- INSTRUCTIONS TO FOLLOW -
Everything from the line holding "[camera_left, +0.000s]" through the last line of the data, and nothing else, should be retyped exactly, with no pictures.

_____

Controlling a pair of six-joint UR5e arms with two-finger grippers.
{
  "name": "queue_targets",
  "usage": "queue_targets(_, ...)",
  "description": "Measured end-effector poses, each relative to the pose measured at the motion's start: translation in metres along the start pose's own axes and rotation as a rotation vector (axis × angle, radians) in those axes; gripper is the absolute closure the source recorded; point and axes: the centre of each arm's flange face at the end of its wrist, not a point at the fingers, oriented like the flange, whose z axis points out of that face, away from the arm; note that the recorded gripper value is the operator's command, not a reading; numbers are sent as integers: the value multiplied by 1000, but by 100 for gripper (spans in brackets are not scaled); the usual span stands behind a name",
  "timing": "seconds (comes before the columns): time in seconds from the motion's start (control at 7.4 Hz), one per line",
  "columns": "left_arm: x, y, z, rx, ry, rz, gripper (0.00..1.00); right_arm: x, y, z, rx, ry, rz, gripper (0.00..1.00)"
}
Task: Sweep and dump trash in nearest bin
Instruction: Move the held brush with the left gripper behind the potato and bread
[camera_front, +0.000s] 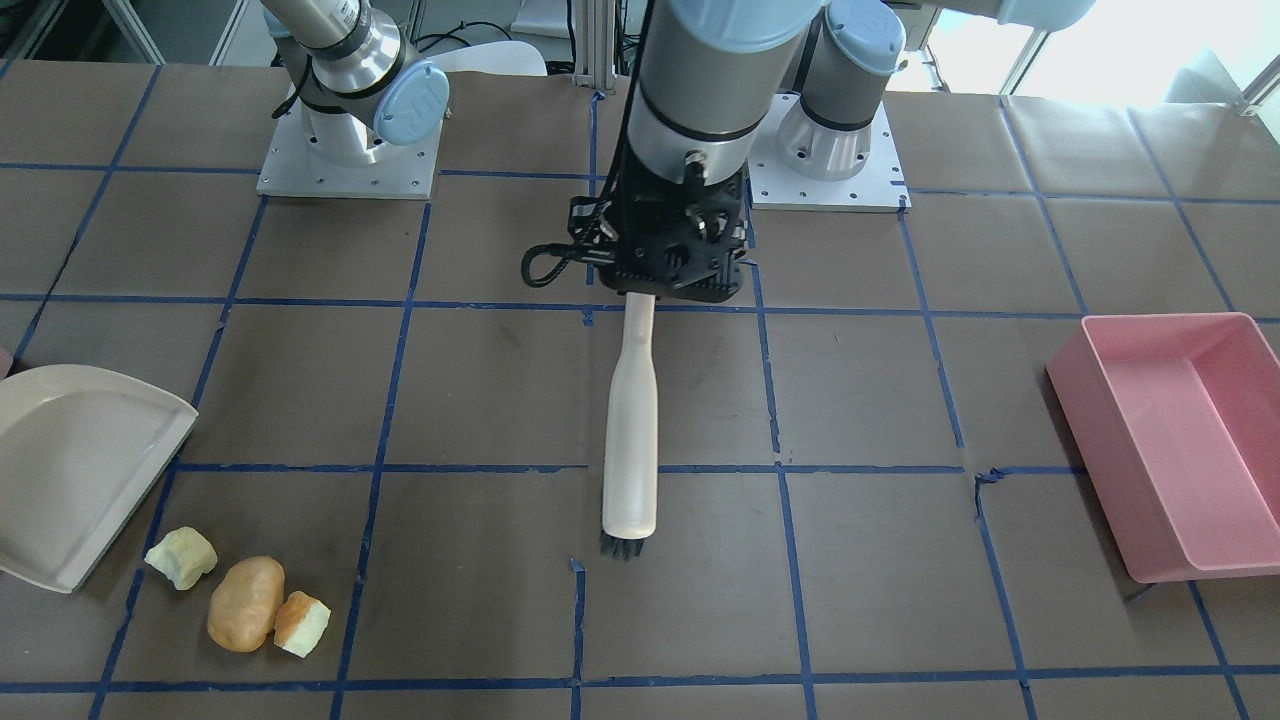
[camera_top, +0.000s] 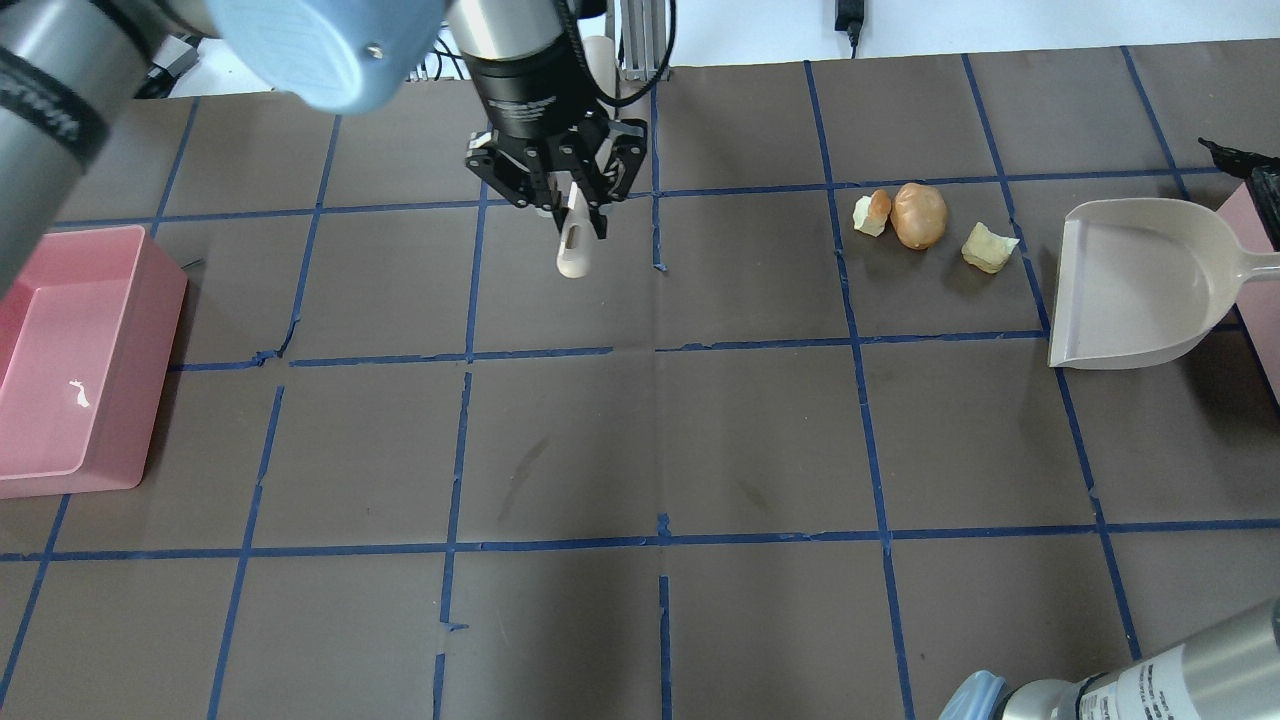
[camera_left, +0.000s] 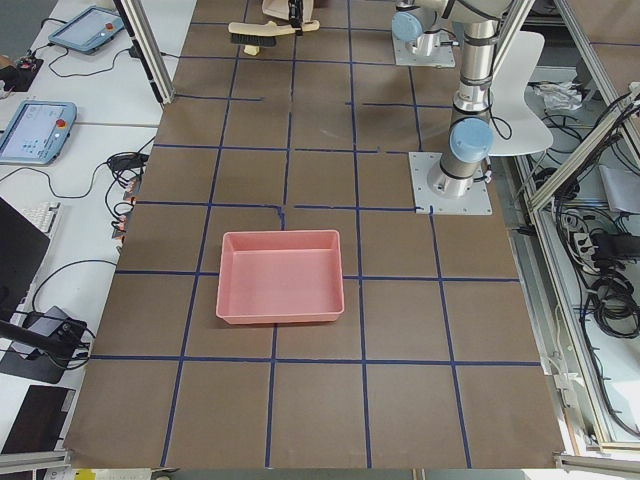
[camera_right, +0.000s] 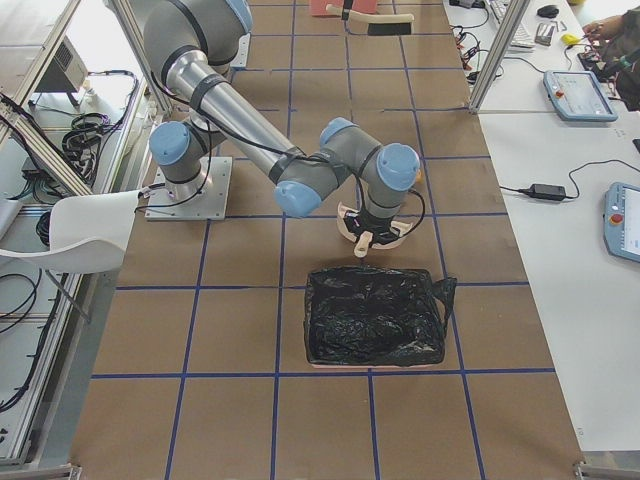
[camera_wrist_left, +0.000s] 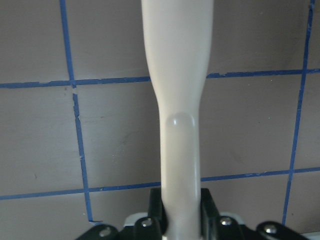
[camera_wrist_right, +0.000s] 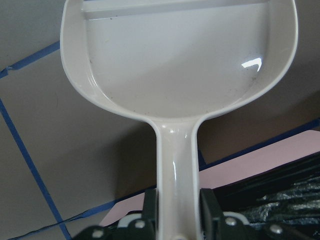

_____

- RESPONSE AREA -
[camera_left, +0.000s] 
[camera_right, +0.000s] 
[camera_wrist_left, +0.000s] 
[camera_wrist_right, +0.000s] 

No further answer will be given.